Strange that people also admire Rousham, which is, in the critical part, rather flowerless. No-one explains this.
Marianne:
It’s a completely different animal. I am grounded and calmed by Rousham because it allows you to walk at once through a simple garden space and yet be in the countryside — always reminding you here and there that you are indeed in a garden.
It is vast, and you feel that vastness and are moved by the synthesis of garden and country and history. It would be very different in miniature in a smaller garden setting. It might bore the pants off me there.
.Anne:
There are lots of Landscape gardens like that in the UK, I think. (I have a theory that they were intended to be seen from horseback or a carriage, which creates a whole different view of them.) And – Marianne! – most people don’t think much of the flowery bits, do they?!
Marianne:
No, on the whole, one doesn’t go to Rousham for the flowers, though they are there if needed in the large walled garden which originally served the house with vegetables and cut flowers. (And I think, still does.) I had one tour guest last year who took little joy in the intensely focused design of that astounding rill, and loved the walled garden.
It’s a perfect example of the two functions of a garden — sustenance and high art. They could close that part off and it would “make sense,” but why do that when so many would love to see it and think little of the Rousham big picture? Big pictures aren’t for everyone.
Anne:
Even I (ha!) can see it’s right out of the spirit and should be just for veg and picking. I agree, the cognoscenti don’t go to Rousham for the flowers and veggies. That doesn’t mean that part should be closed off, just that it isn’t what people admire about the place.
Marianne:
Cognoscenti. Love that. Can you and I join, or is it by secret invitation only?
Actually, never mind. We’d only end up getting ourselves thrown out.
Editor - this post originally appeared on Garden Rant , where it excited much comment.
I think we laypeople (gardeners and garden visitors) lack an accessible language to talk about garden design or gardens as art. You get domestic garden design books from the library, hoping to decide where to put your gin and tonic patio so that it is nice in the evening but doesn't have a view of the neighbour's bins. This is not going to help you explain why Piet Oudolf's planting does (or doesn't) appeal to you.
Also, a gardener's practical experience is, mostly, going to be about plants. Making a garden is rarely going to be about hard landscaping or making big effects. And even if you've made a pond, spent a decade growing a wavy-top hedge, put up a pergola for wisteria, these are rare things. Isn't the ongoing experience of the garden - if you want to do more than bare maintenance - going to be planting things here and there, dividing this, pruning that?
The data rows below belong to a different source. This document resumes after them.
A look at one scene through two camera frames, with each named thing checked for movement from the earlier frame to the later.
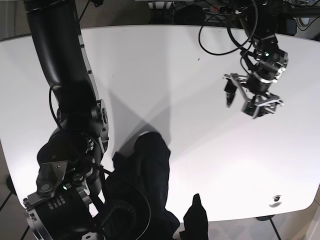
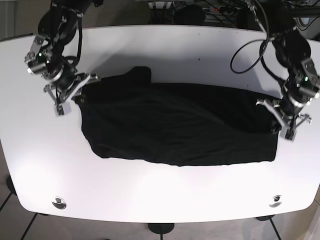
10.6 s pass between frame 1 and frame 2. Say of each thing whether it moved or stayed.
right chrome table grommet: stayed
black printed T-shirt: moved
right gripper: moved
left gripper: moved
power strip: stayed
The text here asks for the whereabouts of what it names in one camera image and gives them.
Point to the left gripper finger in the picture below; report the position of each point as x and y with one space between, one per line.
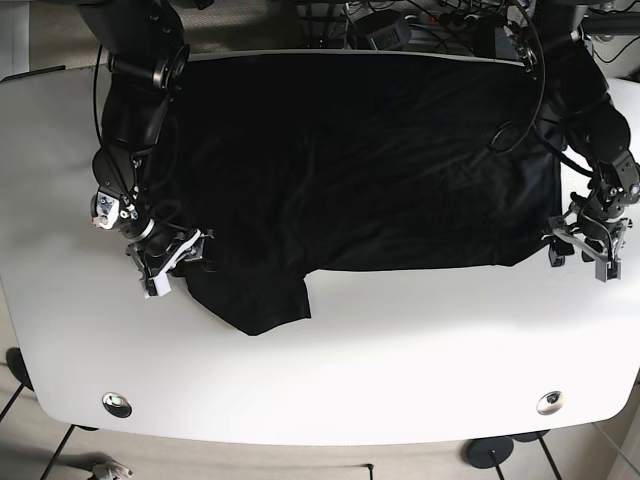
558 251

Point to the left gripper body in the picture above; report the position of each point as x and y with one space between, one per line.
599 242

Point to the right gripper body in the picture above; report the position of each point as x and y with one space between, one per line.
158 250

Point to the black graphic print T-shirt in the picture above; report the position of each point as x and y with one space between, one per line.
348 162

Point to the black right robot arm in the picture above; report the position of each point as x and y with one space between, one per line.
147 55

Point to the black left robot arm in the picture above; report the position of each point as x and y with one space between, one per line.
576 121

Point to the left silver table grommet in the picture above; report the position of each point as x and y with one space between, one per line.
116 405

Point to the silver table grommet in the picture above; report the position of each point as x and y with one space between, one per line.
550 403
116 405

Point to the right silver table grommet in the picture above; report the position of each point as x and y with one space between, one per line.
550 403

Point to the white sneaker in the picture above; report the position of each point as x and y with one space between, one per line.
111 470

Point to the left black table leg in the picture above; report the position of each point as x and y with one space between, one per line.
57 452

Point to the black round stand base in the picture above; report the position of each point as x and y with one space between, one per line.
487 453

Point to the grey multi-socket box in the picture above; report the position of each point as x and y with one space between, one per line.
385 30

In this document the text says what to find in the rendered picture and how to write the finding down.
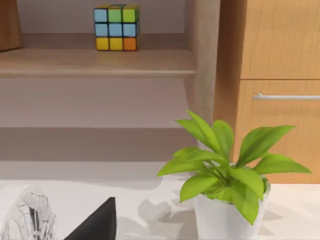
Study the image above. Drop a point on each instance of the wooden cupboard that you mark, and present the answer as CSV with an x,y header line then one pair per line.
x,y
267,75

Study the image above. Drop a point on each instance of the green plant in white pot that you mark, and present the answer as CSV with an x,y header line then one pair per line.
x,y
225,190

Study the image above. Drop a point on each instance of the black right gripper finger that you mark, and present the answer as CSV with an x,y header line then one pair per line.
x,y
102,222

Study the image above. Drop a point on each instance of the wooden door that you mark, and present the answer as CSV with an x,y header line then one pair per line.
x,y
280,37

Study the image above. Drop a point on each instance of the open wooden shelf unit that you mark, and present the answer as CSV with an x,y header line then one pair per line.
x,y
100,100

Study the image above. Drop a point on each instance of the multicoloured puzzle cube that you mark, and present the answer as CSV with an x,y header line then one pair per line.
x,y
116,27

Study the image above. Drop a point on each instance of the wooden drawer front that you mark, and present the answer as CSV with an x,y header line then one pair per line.
x,y
280,140

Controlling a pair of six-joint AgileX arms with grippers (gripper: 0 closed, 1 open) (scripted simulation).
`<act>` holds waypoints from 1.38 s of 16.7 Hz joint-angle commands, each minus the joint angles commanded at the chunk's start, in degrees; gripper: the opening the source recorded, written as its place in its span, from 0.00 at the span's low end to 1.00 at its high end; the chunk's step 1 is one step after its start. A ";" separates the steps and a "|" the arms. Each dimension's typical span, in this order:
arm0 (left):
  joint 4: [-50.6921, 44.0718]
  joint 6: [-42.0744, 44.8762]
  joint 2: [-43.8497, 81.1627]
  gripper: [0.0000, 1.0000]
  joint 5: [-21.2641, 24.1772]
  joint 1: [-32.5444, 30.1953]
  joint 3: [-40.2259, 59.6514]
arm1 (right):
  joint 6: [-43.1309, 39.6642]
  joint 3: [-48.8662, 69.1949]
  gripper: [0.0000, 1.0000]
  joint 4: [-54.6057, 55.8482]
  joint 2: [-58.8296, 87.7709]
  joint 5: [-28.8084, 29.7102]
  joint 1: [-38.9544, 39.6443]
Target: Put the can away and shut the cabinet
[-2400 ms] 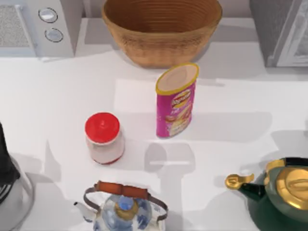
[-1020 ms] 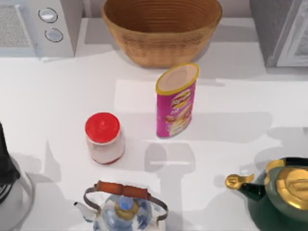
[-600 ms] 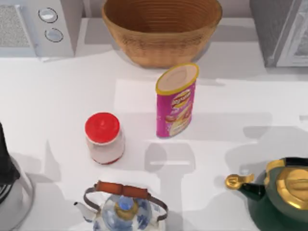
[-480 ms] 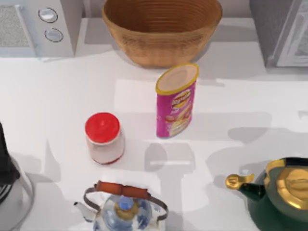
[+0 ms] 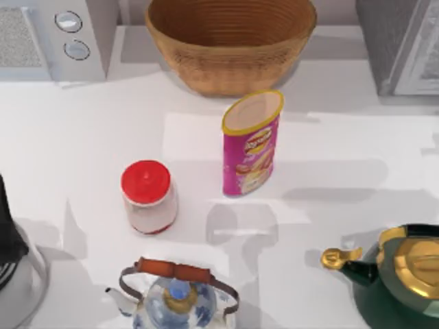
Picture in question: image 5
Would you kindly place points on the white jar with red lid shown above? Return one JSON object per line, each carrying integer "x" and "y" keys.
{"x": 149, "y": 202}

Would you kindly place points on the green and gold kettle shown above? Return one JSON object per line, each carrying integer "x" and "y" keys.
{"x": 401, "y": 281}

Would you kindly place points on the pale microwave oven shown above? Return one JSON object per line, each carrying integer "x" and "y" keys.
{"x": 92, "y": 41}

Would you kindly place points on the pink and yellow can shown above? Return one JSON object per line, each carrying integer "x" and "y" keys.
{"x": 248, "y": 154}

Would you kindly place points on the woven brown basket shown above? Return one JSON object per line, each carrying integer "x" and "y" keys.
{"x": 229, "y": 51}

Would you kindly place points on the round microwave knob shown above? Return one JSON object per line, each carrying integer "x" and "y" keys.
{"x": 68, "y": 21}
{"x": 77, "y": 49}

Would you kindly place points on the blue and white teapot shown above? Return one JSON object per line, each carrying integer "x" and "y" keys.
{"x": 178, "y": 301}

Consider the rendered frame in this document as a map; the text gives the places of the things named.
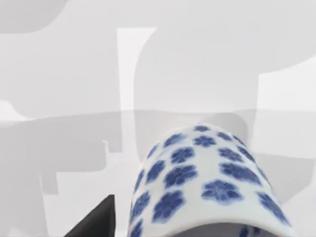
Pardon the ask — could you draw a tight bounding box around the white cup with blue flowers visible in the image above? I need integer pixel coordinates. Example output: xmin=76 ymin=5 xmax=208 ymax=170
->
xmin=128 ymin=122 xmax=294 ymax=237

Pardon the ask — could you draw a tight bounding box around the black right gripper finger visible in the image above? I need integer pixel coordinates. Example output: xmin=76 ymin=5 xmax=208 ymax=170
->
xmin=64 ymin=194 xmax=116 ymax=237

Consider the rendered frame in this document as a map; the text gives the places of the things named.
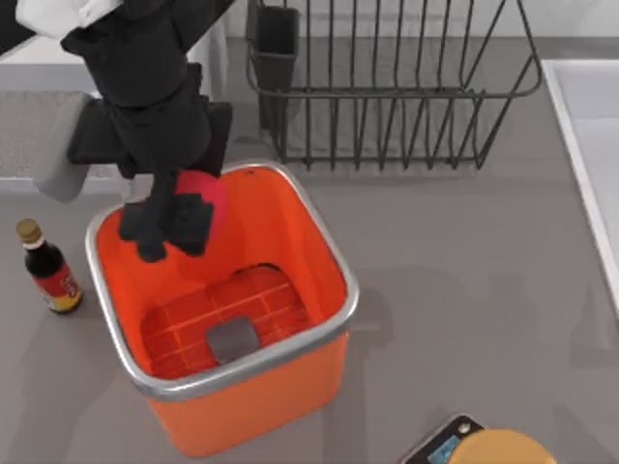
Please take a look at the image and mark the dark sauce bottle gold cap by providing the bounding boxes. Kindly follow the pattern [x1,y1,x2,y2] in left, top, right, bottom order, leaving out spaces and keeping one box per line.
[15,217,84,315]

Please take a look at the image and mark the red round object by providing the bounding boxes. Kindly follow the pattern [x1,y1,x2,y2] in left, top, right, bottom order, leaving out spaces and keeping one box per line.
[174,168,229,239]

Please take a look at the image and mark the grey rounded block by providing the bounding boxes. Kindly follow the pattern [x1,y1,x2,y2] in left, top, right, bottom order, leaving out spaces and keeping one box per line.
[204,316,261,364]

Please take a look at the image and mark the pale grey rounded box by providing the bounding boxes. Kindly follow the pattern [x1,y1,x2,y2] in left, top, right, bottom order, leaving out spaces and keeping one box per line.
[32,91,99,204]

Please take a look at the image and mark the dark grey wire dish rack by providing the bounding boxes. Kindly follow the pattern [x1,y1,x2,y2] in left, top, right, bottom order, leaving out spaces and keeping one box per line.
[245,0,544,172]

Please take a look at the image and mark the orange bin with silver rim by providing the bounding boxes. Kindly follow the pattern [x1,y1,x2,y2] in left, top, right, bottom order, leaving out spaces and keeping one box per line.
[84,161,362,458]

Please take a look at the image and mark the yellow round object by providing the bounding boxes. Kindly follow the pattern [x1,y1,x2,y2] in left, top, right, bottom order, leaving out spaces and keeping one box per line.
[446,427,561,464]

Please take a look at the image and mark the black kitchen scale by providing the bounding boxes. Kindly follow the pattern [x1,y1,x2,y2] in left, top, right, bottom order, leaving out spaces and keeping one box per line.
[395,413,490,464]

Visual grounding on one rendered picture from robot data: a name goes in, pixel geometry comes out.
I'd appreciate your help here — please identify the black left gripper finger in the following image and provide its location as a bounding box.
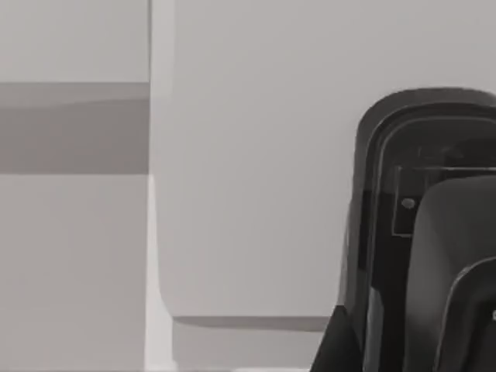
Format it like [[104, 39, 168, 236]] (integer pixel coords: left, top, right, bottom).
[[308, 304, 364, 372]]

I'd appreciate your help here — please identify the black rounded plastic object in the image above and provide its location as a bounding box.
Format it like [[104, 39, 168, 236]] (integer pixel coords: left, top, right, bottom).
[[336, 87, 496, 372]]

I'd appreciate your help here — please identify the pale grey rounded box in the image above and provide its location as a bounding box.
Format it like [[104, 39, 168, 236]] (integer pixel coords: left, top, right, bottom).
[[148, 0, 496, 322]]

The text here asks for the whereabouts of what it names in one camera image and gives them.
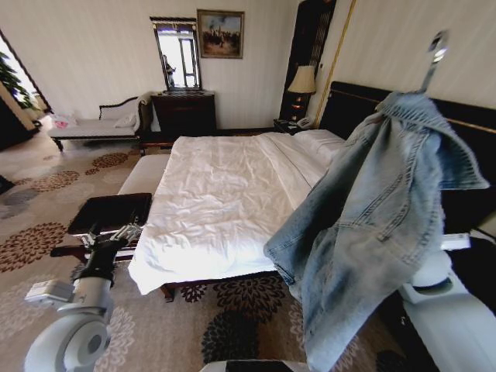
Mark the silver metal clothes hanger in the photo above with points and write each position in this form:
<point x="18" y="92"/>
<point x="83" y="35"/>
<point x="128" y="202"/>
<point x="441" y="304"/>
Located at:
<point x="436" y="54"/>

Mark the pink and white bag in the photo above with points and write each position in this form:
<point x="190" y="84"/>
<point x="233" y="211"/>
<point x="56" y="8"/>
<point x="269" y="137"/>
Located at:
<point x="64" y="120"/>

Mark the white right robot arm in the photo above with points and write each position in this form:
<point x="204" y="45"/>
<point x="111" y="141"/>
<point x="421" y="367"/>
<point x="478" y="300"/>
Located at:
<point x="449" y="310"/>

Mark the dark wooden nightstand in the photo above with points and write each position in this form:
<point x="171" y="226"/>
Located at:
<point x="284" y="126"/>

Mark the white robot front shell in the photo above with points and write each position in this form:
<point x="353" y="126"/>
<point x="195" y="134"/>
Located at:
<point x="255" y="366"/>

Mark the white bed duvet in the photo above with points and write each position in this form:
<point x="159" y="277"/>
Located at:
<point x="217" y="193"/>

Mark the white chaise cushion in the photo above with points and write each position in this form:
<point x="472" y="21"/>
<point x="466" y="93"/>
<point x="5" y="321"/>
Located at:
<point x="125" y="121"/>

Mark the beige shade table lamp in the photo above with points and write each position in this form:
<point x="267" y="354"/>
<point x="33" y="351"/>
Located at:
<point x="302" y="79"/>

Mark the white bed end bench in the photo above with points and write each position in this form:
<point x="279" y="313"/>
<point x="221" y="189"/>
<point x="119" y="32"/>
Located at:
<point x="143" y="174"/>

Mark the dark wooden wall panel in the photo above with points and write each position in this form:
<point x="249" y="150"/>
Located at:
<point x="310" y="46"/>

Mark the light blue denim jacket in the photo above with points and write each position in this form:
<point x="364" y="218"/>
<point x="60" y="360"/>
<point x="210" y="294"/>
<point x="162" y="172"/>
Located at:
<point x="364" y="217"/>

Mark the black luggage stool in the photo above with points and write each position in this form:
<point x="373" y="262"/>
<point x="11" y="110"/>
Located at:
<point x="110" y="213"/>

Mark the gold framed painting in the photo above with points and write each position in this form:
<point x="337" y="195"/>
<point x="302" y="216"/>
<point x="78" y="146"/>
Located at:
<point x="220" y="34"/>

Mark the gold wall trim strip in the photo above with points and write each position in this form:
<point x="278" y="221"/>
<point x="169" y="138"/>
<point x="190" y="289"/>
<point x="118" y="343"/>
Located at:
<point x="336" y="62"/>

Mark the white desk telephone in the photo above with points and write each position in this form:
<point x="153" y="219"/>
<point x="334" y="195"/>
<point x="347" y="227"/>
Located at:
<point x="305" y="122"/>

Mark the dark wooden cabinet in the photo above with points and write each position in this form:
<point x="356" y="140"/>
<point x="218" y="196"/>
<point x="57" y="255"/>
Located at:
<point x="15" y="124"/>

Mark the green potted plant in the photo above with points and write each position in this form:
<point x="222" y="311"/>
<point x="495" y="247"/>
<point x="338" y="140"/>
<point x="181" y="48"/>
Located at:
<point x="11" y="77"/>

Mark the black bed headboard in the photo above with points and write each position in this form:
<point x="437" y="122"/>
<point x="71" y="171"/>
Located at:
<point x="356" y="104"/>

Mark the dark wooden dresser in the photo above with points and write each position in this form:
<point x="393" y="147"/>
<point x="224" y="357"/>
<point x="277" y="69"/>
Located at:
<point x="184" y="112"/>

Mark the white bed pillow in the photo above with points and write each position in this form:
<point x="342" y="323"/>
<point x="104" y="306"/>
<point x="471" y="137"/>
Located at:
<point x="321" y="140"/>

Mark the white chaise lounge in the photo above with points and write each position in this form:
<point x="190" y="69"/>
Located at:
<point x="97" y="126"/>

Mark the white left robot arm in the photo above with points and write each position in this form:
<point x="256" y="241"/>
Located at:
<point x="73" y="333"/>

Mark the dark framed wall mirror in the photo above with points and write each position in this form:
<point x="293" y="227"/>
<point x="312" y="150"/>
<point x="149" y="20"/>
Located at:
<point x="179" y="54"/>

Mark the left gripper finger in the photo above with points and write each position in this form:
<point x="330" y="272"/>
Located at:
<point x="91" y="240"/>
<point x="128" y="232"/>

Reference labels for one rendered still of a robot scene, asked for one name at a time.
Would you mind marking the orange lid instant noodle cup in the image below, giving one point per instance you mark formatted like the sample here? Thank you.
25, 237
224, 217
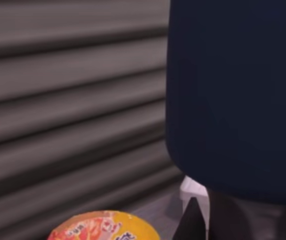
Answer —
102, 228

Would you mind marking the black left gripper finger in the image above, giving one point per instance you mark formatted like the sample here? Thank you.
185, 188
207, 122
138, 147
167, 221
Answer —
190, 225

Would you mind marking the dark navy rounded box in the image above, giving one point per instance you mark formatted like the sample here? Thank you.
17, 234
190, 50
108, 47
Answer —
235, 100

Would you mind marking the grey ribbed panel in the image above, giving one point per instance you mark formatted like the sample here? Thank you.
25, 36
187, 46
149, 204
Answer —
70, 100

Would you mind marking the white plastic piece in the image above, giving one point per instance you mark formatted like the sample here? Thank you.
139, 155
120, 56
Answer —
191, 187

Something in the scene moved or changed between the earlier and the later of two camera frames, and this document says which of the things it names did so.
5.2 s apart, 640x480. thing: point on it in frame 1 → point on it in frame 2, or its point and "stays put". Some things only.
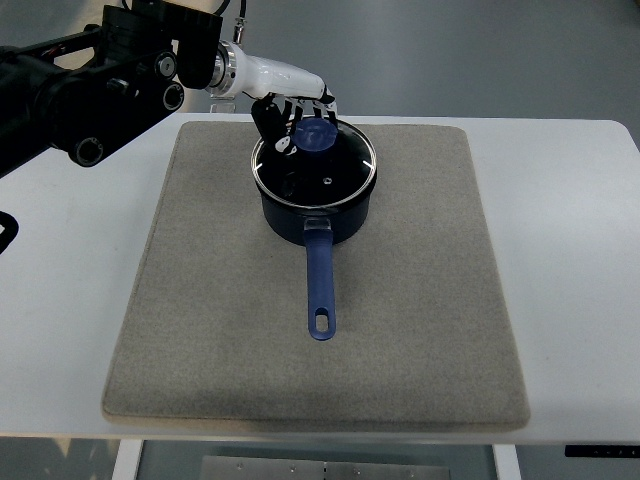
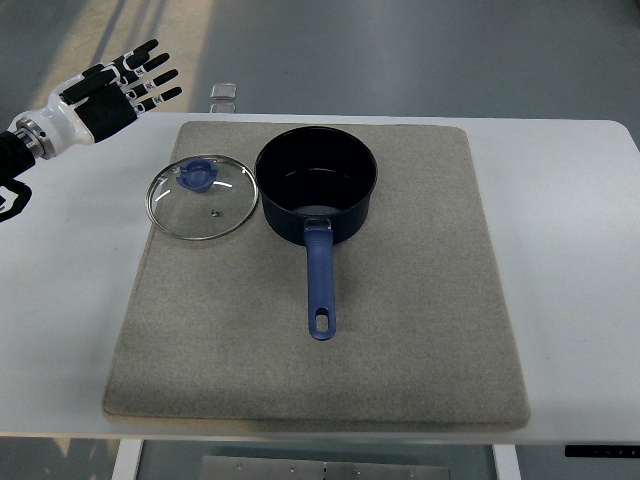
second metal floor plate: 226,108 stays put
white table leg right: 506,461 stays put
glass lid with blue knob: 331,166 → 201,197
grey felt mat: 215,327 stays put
That's my experience, and I think it's natural to focus on the small delights, the micro scale, rather than a macro effect. The only macro effect in my garden is one of untidiness and disarray! (This is not self deprecation, the garden is genuinely messy, weedy and I am a poor gardener. I still like to go outside to muck about with plants, and I like to visit gardens.)
But I do wonder if people don't actually appreciate "the beauty of expression and design in gardens"? They might not be talking in technical terms about the volume of the planting, the rhythm of the colour and texture in the long border, or the tension between the enclosure of the walled garden opening into the wildflower meadow. But they might say they liked how the big hostas and the small ferns went together, or all the different oranges were good, or how the garden had different kinds of spaces that made them feel different.
A challenging discussion. I'm right in the middle so I'm going to get mown down by both trucks!